Meditation Sitting Position Hurts? (Here’s What to Do!)

If the meditation sitting position hurts; whether that’s your knees, hips, back, or muscular pain, you’re not alone.

Many people experience pain while being seated during meditation, but there are a number of things you can do to alleviate the pain.

Here are some tips to help you avoid pain while meditating and get more out of your sessions!

Why Your Meditation Sitting Position Hurts and How to Alleviate the Pain

When you first begin meditating, you may find that the sitting position hurts.

This is likely because you’re not used to sitting in this way for long periods of time so it’s unnatural to your body.

There are a number of things you can do to alleviate the pain.

First, make sure that you’re sitting in a comfortable position. If your knees hurt, try sitting or kneeling on a cushion or pillows.

If your hips hurt, try sitting with your legs crossed. If your back hurts, you could try sitting up against a wall or a comfortable chair.

You don’t have to be in a rigid or set position, the important thing is that you find a comfortable position.

Second, try to relax your muscles as much as possible. If you’re anxious – and you may not even have noticed – you might be tensing your muscles.

Third, breathe deeply and slowly. This is a core part of meditating anyway, but being more deliberate about your breathing will help you to relax your muscles and ease the pain.

Fourth, focus on your breath and not on the pain. Again, this is core to meditating, so it will get easier with practice and aid your meditation anyway.

Fifth, start with short sessions and build up to longer meditations as your body adapts to the position and you take into account the other points I’ve raised.

If you follow these tips, you’ll be able to avoid pain while meditating and get more out of your sessions.

This is also why there are numerous studies showing a strong connection between mindfulness meditation and pain relief, meditating really helps!

Related Here are some meditating tips for beginners!

Meditating With Pre-existing Painful Conditions

If you have a pre-existing painful condition, such as arthritis or another condition that makes it painful to sit in certain positions, it’s still possible to meditate.

The best advice here is that if the pain is distracting, you should find a position that works for you.

Your position isn’t as important to how effective your meditation session is as it is that you’re comfortable.

You have to be comfortable first, then you’ll be able to relax and get the most out of your session.

If this means sitting with your legs crossed, spread out, in front of you, behind you, it doesn’t matter – find the best position for you to work around any pain.

How Do You Sit Comfortably While Meditating?

Everyone finds a slightly different way of sitting while meditating that’s right for them.

To be honest, not many people end up with the traditional cross-legged position, especially not with the feet tucked up over the knees.

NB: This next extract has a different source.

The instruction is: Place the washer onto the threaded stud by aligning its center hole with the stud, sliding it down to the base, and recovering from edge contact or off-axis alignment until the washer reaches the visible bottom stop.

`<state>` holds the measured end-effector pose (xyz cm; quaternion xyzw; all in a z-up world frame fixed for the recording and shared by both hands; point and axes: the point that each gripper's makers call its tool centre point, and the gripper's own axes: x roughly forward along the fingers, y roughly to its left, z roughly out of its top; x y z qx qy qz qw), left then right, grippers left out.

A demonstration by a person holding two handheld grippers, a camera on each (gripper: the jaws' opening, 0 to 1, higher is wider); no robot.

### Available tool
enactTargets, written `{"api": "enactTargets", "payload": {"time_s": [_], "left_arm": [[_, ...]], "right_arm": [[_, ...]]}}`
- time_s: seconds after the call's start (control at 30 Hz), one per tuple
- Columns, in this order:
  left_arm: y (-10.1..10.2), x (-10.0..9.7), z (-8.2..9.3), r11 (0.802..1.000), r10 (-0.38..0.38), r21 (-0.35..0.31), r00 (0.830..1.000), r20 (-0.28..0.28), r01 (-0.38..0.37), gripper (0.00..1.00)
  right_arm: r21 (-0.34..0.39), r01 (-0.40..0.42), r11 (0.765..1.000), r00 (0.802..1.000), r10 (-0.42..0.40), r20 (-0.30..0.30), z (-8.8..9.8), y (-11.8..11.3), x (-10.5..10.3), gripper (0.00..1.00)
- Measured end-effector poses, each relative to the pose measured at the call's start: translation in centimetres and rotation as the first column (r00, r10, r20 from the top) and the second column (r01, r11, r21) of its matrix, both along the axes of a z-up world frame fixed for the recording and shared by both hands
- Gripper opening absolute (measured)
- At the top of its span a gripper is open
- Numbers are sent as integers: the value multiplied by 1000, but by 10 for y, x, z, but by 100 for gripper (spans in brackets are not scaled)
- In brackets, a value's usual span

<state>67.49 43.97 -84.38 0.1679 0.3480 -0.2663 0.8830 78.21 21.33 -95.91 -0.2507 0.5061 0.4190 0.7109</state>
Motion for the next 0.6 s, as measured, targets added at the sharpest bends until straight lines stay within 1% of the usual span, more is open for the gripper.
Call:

There are a number of ways you can sit while meditating, and the best way is the way that’s comfortable for you.

If you’re new to meditation, it’s likely that you’ll find the traditional cross-legged position uncomfortable.

I recommend starting out by sitting upright in a chair, this is how I prefer to meditate, even though I can sit cross-legged if I want to.

You can either place your hands in your lap, or rest your hands on your legs with your palms facing up – again, choose what works for you.

The important thing is that your back is as upright as you can manage. This makes breathing in and out easier and helps you take larger breaths.

Does Sitting Position Affect Meditation?

The main thing is that you’re comfortable while meditating, everything else is secondary to that.

There’s no evidence that sitting in a certain way affects how effective your meditation is.

Of course, if you’re not comfortable, it will be harder to focus on your breath and relax your muscles so you may find it more difficult to enter into a meditative state.

The best thing to do is experiment and find what works for you. There’s no right or wrong way to meditate, so find a way that suits you and stick with it.

Related Here’s how to meditate in the bath if that’s more comfortable for you.

Is It Better to Meditate Sitting or Lying?

There’s no evidence that one is better than the other, so it really comes down to personal preference.

I prefer to meditate sitting up because it helps me to stay awake, but if you find it more comfortable to lie down then that’s fine.

The main thing is that you’re comfortable and can focus on your breath, so do whatever works best for you.

Try out both sitting and lying down before you make a decision though, you might be surprised about how different it can feel.

I also lay down sometimes, more so if I’m doing a longer guided meditation or if I want to drift off to sleep.

I also find the feelings and sensations very different when lying down.

I don’t feel any swaying effects, as I do when sitting, but I definitely feel lighter – almost as if I’m floating sometimes.

In Summary

If you’re feeling pain in a sitting position while meditating, you don’t have to put up with it.

The most important thing is to be comfortable while meditating, so you need to find a position, whether that’s sitting, lying down, or even standing up that makes you comfortable.

If you’re not comfortable, it will be harder to focus on your breath and relax your muscles so you may find it more difficult to enter into a meditative state.

Try out various sitting positions and lying down before you make a decision though, you might be surprised about how different it can feel.